I hope everyone is healthy and still staying safe while we all tackle Coronavirus. If you’re experiencing pandemic anxiety, you’re not alone.
As we all sit at home, baking everything there is to bake, repairing everything that needs to be repaired, and playing every Zoom quiz possible – we are almost two months into social distancing, so it can be anxiety-inducing to not know when things might change.
There is a felt lack of control that will make anyone anxious. Especially as the majority of our freedom has been taken away (and rightfully so). When you try to push for control in other aspects of your life, this is when anxiety can kick in and make things even more difficult.
Pandemic anxiety – what can you do?
Anxiety can pop up for various reasons at the moment. The obvious one is the coronavirus in general and the many unanswered questions hovering over it.
This is especially difficult because there isn’t much that can be done. Worrying about coronavirus should be seen as a good thing first because it means you are taking it seriously and looking after yourself and others.
What you should not focus on however, is checking the news constantly for updates or hoping you will wake up one morning and things will be back to normal.
It’s best to set yourself boundaries to keep your mental health in check. You can do this by limiting how many times you check the news for example, or offer to help your neighbours in whatever way you can.
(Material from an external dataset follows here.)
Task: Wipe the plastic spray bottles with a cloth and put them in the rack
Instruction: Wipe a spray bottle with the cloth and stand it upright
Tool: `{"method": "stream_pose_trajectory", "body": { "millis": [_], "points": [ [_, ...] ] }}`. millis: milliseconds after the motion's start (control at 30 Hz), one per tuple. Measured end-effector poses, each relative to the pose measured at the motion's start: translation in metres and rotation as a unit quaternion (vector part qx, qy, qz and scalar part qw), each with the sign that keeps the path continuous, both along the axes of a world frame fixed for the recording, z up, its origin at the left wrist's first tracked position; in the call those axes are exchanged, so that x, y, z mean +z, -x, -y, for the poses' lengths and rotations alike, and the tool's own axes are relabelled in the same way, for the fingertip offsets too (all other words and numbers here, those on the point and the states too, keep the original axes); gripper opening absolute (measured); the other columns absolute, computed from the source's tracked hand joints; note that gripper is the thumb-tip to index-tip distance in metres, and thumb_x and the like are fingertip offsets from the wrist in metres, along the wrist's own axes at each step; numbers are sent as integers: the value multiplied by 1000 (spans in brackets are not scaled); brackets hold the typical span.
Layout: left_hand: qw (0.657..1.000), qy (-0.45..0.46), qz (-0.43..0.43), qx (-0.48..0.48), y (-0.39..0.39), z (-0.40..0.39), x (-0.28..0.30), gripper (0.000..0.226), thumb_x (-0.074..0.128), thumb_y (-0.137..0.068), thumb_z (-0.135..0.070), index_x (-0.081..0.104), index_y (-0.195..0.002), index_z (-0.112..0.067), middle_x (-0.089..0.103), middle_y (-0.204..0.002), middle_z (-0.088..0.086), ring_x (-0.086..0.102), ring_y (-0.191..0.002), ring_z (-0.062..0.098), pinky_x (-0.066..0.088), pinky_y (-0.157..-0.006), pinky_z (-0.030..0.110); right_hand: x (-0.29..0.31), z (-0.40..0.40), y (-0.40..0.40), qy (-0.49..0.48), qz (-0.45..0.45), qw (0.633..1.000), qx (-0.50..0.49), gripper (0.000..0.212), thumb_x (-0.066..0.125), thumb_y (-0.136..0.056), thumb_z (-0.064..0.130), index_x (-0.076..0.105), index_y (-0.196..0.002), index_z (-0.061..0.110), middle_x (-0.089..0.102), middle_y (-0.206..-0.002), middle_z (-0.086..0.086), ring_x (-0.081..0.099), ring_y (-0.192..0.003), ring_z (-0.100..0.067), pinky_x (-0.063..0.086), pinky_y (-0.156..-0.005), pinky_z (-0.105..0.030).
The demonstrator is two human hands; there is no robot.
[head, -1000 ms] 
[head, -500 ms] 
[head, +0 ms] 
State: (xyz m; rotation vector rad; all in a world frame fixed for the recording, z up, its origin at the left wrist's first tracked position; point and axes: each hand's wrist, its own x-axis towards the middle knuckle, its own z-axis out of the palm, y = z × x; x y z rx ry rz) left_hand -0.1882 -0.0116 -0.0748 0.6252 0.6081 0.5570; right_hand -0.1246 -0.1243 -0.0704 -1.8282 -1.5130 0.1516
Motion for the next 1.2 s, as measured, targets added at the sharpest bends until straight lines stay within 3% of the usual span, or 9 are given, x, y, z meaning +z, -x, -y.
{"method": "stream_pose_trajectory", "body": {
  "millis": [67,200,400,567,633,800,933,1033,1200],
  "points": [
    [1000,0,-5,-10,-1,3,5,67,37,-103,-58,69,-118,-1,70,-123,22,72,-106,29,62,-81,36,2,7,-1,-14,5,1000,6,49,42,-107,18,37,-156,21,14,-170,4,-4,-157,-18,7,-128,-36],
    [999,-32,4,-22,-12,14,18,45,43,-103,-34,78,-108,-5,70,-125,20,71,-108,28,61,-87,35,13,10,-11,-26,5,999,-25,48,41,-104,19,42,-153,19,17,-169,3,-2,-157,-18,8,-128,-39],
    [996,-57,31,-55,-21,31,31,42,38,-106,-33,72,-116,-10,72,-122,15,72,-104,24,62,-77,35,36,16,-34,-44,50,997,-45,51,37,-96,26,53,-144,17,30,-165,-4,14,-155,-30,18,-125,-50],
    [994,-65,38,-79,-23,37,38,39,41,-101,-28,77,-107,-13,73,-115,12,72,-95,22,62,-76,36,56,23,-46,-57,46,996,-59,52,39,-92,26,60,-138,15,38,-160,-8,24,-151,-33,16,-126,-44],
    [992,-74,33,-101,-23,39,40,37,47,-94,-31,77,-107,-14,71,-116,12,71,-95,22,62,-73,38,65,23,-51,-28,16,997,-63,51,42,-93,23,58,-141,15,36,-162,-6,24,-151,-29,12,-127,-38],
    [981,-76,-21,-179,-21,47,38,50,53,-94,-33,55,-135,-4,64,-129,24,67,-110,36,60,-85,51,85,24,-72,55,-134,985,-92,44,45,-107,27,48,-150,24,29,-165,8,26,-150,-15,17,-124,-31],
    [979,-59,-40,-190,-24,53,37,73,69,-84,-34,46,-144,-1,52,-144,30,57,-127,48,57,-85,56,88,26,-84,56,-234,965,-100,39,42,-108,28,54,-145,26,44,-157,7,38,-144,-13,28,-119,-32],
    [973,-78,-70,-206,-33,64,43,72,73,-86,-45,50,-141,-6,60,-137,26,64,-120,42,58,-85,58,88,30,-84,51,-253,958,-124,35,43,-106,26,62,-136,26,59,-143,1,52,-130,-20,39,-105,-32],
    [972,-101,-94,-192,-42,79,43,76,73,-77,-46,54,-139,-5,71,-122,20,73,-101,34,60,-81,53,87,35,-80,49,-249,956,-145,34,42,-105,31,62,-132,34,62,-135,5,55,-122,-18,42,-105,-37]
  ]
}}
Keeping yourself occupied is a great way to rid your anxiety about this pandemic.
Control
It’s an understatement that life has changed for all of us these past few months. Not only can this be stressful but frustrating and I’ll bet anger-inducing too.
Angry because you don’t know where to put all of your built-up recycling, or simply yet, angry because you just want to be able to pop out for a pint.
What I talk about time and time again is addressing these feelings. And this is what I want to bring your focus to now. All of these feelings are fine to have, so long as you use them.
What I mean by this is listening to what your feelings are telling you, acknowledging them, and then working out how you can quell them. And you can for every single one, even during self-isolation. If you don’t address them, they will just build up into anxiety, which is harder to deal with.
If you are angry about not being able to pop out whenever you like, reassess how often you are using your one exercise outing a day. Take up walks or runs and make it a regular occurrence. We have been given the choice of exercise out each day because this is vital for our mental health too.
Adapting
This is where adaptation comes in. Assessing what you want or miss and then taking the tools you have presently to help quel those negative feelings.
By adapting to life in self-isolation, you can give yourself a fresh perspective on what can make you happy and what is important to you.
You can, not only learn from your emotions, but also use them and use this time to find a new way to relate to yourself during this pandemic and also outside of it.